A second-generation oxazolidinone, tedizolid, has been registered for acute bacterial skin and skin structure infections by MRSA (Hesterkamp 2015).

Between 1940 and 1970 there was an explosion of antibiotic discoveries and their use in human medicine. Since 1970 the situation began to change and there has been a rapid drop in the introduction of new antibiotics and a sad departure by many large pharmaceutical companies from antibiotics as commercial products. In a comprehensive review Newman and Cragg (2016) summarized all new chemical entities and medical indications by source of compound between 1981 and 2014 and showed that natural products/natural product structures continue to play a dominant role in the discovery of leads for the development of drugs for the treatment of human diseases. But the Golden Age of antibiotics is a distant memory and the pipeline is almost empty (Cole 2014). Therefore, the actual situation is alarming: Dangerous rise in resistance to present antibiotics by pathogenic microbes, especially those nosocomial bacteria from the ESKAPE panel present an urgent need for the discovery of new antibiotics and chemical modifications of known antibiotic scaffolds.
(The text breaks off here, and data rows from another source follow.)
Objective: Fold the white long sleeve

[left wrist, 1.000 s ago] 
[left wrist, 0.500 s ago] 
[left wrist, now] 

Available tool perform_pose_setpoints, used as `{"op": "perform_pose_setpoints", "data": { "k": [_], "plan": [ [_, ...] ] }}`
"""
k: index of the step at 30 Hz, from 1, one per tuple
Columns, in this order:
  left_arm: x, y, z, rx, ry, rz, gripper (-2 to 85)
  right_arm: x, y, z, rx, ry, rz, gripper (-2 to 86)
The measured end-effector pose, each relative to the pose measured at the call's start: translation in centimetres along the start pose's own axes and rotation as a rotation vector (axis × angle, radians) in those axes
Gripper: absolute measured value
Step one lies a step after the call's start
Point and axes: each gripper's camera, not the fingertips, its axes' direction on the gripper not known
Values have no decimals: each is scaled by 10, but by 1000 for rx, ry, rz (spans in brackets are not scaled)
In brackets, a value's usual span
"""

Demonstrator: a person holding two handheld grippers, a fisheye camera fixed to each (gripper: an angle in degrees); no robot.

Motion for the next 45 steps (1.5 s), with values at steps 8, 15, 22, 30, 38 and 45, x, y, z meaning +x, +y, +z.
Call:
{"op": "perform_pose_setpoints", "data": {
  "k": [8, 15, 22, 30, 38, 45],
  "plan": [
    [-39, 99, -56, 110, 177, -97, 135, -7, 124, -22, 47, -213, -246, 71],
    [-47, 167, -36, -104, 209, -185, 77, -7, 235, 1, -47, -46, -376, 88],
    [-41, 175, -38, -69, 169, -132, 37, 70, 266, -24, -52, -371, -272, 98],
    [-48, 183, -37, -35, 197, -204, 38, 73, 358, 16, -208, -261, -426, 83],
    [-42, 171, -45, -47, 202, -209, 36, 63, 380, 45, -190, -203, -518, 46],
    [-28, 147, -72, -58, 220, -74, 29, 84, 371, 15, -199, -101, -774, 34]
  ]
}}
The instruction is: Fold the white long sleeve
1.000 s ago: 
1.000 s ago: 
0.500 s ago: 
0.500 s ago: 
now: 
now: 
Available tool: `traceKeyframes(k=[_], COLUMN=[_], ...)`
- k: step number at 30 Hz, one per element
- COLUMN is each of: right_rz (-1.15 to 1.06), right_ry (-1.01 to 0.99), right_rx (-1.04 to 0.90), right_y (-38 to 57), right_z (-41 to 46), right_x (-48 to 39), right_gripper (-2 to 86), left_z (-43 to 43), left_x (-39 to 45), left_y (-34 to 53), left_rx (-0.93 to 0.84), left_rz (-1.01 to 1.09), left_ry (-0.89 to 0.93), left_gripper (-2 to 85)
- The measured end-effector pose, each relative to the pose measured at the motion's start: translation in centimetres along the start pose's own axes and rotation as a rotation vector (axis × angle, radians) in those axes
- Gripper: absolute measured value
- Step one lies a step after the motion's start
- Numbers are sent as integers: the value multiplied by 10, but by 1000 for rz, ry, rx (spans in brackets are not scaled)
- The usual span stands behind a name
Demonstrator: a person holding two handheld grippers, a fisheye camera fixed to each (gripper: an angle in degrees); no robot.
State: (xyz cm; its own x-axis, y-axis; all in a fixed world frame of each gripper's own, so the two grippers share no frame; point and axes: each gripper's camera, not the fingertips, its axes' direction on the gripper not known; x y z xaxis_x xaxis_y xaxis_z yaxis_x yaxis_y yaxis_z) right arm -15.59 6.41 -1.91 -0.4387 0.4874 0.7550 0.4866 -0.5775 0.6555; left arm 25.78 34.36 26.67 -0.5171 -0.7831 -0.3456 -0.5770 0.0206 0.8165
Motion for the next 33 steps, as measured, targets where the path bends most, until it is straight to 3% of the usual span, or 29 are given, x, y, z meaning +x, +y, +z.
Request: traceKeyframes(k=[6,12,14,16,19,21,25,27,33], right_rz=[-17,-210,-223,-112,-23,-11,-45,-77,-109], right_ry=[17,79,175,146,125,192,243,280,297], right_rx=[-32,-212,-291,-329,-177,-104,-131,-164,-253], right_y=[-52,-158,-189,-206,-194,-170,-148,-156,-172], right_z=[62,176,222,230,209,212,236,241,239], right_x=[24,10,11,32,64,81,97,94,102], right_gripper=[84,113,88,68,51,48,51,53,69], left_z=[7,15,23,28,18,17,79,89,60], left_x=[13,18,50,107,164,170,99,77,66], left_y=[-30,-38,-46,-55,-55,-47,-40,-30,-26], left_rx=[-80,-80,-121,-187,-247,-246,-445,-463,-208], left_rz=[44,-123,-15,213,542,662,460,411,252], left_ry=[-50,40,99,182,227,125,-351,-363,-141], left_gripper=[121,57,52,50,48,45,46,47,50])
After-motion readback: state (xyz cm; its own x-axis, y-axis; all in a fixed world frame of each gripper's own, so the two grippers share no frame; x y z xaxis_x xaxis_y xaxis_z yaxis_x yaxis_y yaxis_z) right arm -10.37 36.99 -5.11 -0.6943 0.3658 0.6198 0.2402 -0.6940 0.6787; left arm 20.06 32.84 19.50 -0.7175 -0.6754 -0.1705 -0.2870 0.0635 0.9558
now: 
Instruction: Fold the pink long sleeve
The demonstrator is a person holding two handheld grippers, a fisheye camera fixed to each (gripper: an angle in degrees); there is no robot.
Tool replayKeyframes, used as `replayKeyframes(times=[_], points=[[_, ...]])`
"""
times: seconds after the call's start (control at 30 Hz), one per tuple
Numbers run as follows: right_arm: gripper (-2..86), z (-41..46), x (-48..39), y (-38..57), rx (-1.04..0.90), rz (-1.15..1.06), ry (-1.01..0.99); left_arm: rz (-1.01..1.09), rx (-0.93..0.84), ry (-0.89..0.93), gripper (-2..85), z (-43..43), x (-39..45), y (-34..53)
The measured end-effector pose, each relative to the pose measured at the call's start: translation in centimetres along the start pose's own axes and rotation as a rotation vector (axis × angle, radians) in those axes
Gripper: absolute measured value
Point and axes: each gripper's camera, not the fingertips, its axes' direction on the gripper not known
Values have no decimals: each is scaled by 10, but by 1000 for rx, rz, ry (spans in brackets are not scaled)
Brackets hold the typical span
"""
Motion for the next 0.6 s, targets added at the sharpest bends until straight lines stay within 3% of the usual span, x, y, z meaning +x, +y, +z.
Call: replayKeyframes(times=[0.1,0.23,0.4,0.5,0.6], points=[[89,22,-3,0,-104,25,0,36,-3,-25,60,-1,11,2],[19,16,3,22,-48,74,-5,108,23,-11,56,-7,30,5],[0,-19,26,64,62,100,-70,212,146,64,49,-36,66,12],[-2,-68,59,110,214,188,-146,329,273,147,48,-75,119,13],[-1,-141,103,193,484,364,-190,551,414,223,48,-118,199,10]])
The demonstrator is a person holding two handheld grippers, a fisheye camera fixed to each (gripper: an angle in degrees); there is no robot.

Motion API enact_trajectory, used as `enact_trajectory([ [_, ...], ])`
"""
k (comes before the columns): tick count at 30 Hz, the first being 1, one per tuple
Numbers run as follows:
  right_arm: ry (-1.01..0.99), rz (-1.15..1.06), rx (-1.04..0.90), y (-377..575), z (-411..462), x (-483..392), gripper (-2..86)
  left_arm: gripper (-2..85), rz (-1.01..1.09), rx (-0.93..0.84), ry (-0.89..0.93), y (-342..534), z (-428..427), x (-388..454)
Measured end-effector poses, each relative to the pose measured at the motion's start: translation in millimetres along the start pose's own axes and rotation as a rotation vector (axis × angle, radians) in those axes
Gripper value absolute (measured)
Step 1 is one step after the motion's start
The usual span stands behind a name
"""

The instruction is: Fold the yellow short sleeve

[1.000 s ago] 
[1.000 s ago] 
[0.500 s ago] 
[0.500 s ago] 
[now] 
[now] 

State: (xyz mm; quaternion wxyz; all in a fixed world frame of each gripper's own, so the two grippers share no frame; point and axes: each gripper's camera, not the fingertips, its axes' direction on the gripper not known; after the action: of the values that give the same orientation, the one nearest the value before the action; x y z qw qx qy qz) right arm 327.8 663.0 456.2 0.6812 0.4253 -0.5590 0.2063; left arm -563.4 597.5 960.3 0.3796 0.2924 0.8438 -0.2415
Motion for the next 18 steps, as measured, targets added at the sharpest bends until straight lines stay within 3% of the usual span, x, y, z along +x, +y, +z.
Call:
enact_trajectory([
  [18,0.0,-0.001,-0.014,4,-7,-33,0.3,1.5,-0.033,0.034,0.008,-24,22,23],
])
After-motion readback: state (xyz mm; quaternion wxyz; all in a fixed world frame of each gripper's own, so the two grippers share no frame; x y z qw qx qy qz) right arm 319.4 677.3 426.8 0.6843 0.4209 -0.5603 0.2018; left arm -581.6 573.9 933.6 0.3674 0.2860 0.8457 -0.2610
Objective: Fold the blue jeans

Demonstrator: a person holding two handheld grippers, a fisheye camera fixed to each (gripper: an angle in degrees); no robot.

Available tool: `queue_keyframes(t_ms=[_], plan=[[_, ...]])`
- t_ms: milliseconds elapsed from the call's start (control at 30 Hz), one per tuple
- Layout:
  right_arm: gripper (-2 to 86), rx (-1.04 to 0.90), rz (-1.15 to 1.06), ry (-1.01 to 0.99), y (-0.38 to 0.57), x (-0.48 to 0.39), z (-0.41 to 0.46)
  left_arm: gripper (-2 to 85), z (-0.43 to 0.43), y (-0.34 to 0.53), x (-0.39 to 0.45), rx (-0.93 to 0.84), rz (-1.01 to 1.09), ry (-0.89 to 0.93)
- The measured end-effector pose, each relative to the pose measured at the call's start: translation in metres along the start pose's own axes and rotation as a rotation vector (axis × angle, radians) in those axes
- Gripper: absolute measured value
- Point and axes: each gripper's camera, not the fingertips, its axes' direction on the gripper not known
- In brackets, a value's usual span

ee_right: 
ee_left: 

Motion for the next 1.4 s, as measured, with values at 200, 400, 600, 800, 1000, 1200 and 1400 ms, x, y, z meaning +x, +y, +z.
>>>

For a current overview about “Natural products as sources of new drugs from 1981 to 2014” see Newman and Cragg (2016). For more information about “The clinical development and pipeline of antibiotics” see Hesterkamp (2015) and for “Strategies for the discovery and development of new antibiotics from natural products—three case studies” see Herrmann et al. (2016), the last two articles are within this EBook.